## Directions
Lines in the listing below that contain the string "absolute" are to be found and copied.
▼
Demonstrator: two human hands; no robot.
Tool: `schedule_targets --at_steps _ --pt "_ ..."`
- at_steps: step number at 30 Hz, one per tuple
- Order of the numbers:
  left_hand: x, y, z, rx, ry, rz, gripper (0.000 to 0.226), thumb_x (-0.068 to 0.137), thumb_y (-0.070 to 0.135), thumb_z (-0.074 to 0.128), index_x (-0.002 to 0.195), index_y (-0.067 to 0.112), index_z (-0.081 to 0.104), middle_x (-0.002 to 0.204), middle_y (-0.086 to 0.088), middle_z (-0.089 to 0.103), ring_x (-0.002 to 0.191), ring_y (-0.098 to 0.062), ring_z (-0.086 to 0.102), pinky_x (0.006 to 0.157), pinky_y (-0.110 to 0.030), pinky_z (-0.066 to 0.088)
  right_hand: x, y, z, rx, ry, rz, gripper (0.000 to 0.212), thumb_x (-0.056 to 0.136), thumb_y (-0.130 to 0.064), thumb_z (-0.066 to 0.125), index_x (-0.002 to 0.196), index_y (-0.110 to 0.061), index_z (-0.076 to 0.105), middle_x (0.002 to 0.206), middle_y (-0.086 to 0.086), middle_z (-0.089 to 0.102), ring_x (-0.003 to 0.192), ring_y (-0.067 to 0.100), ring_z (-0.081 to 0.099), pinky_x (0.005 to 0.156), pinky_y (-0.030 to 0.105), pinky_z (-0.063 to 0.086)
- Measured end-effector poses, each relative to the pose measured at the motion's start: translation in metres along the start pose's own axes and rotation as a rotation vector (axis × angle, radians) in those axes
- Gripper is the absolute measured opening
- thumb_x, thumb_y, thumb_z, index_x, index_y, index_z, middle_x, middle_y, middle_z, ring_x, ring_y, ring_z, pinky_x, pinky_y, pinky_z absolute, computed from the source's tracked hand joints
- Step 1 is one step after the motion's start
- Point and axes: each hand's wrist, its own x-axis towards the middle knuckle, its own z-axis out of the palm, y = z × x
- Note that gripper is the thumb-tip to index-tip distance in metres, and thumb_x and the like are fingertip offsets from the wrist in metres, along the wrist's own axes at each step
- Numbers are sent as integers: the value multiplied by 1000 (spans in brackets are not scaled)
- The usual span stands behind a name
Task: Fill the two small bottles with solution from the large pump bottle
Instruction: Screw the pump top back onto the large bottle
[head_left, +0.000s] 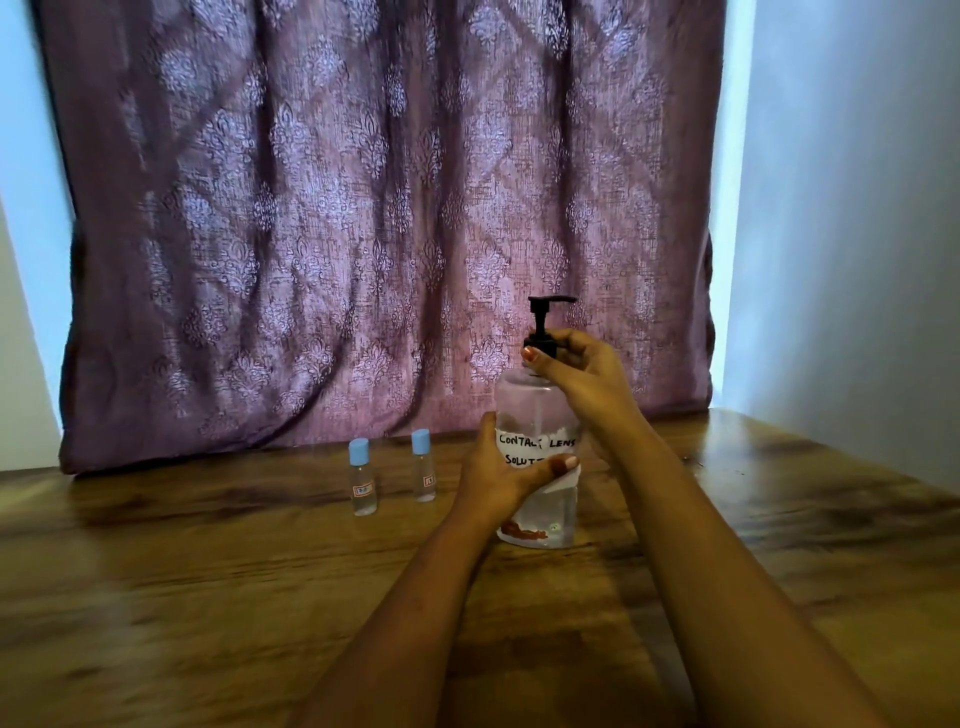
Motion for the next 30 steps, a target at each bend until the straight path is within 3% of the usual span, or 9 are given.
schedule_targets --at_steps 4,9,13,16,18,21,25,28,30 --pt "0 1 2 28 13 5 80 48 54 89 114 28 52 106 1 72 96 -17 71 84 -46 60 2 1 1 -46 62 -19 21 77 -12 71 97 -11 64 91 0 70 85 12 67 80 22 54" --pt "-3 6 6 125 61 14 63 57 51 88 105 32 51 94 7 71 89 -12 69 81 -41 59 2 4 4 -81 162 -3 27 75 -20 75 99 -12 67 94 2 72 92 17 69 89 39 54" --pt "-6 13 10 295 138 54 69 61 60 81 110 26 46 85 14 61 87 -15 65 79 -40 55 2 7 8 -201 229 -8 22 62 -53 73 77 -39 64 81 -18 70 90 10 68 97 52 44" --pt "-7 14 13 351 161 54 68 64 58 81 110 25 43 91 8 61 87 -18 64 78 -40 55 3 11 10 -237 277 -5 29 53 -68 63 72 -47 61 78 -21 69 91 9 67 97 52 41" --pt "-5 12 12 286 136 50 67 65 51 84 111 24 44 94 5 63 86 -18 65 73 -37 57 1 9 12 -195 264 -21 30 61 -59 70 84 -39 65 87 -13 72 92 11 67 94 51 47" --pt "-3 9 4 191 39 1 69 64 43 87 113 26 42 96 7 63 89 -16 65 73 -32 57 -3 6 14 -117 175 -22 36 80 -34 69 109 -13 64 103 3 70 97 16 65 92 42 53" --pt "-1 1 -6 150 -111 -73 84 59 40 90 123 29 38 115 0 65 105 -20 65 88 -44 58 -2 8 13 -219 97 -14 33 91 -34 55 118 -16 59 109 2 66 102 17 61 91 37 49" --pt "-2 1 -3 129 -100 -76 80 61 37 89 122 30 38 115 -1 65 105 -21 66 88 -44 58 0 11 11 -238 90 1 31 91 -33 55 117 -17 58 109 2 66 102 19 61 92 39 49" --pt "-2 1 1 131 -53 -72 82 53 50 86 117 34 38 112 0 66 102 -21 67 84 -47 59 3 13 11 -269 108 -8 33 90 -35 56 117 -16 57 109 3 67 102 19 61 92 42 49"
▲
## Answer box
- Gripper is the absolute measured opening
- thumb_x, thumb_y, thumb_z, index_x, index_y, index_z, middle_x, middle_y, middle_z, ring_x, ring_y, ring_z, pinky_x, pinky_y, pinky_z absolute, computed from the source's tracked hand joints

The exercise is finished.